Врача «Скорой помощи» сменяет немолодая женщина в серой кофточке с большими пуговицами, со старомодной — светлые волосы собраны на затылке в узел — прической. Она принимала раненого в больнице.
— Больной поступил в очень тяжелом состоянии, — говорит она, нервно тиская в руках сумочку, — но когда готовили его к операции, еще раз пришел в себя. Спросил: «А жив я буду?» Потом несколько раз позвал маму…
— Не приходил он в себя, — снова не удержался и вскочил отец убитого.
Судья сделал движение в его сторону.
— Свидетель вводит состав суда в заблуждение, — Спицын говорил быстро, дирижируя указательным пальцем. — Первоначально в истории болезни было записано, что его доставили без АД, а потом…
— Нам это известно, — перебил судья. — Еще раз требую не мешать свидетелям. В последний раз.
Спицын сел. Свидетельница смотрела в пол, бледная, расстроенная.
— Продолжайте, — обратился к ней судья.
— Потом он опять потерял сознание, — сказала она, не поднимая головы, — и через полчаса, во время операции, наступила смерть… Глубокий шок… он потерял слишком много крови… спасти не удалось… А что касается записи, — свидетельница подняла голову, — она оказалась неточной, ее потом пришлось… поправлять…
Андрей Аверьянович смотрел на свидетельницу, слушал невеселую историю про разные записи, и ему даже было немного жаль эту немолодую женщину, которая тут, перед многими людьми, должна была рассказывать о своем неблаговидном поступке. Если бы она знала, во что выльется ее «неточность», разве бы она… Ах, если бы мы строже относились к себе, думая о том, чем отзовется тот или иной поступок, слово. Если бы…
Размышления Андрея Аверьяновича прервал судья.
— У вас есть вопросы к свидетельнице?
— Есть. Вы знакомы с родителями подсудимого Чижова?
— Нет, не знакома.
— Не просил ли вас кто-нибудь изменить запись в истории болезни Владимира Спицына до того, как этот случай стал у вас в больнице предметом разбирательства?
— Нет, никто не просил.
— Спасибо, у меня больше вопросов нет.
Судья объявил перерыв до следующего дня.
Когда Андрей Аверьянович вышел из здания суда, уже смеркалось. У дверей стоял Костырин. Он весь день просидел в зале, внимательно слушал свидетелей.
— Жду вас, — сказал он, — есть потребность поделиться впечатлениями.
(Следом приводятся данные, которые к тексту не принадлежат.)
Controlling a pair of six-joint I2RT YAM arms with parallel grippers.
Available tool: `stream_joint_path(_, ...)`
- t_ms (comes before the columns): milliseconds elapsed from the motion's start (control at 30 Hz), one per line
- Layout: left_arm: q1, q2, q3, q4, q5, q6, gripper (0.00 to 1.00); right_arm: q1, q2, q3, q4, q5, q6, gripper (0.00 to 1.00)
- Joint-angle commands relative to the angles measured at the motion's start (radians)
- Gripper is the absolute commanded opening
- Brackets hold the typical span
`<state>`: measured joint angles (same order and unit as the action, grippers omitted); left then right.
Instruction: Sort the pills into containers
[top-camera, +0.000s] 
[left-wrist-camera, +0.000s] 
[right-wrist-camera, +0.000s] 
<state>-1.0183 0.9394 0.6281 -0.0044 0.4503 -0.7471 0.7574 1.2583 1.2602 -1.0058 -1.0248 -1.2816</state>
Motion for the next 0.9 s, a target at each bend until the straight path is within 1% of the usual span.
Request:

Вы не торопитесь?
— Нет, — ответил Андрей Аверьянович, — с удовольствием пройдусь по воздуху, тем более что к ночи, кажется, подмораживает.
Они зашагали по боковым улочкам, где было немного прохожих.
— Я пришел на суд не из праздного любопытства, — говорил Костырин. — Действующие лица этой драмы учились в нашей школе, их родители живут в микрорайоне, к школе примыкающем. Как живут, чем живут — мы не всегда знаем. А надо знать.
— Знание жизни, вынесенное из зала суда, — сказал Андрей Аверьянович, — может оказаться односторонним.
— Разумеется, — согласился Костырин, — жизнь имеет и другие грани, более привлекательные. Кстати, сегодня в клубе дорожников молодежный вечер. Тот же микрорайон. Меня пригласили бывшие ученики нашей школы. Пойдемте.
— Меня-то не приглашали.
— Я вас приглашаю. Обмен визитами: я — у вас, вы — ко мне.
— Это, наверное, скучно.
— Но почему скучно, такие вечера бывают весьма интересными, — возразил Костырин.
— Мне будет скучно, — поправился Андрей Аверьянович, — вечер молодежный, а я уже далеко не молод.
— Не понравится, уйдете.
Костырин умел быть напористым, и Андрей Аверьянович заколебался. В этот вечеру ему не хотелось оставаться одному. Отупляющей усталости, которая гонит домой, к тахте и торшеру, сегодня не было, и он согласился.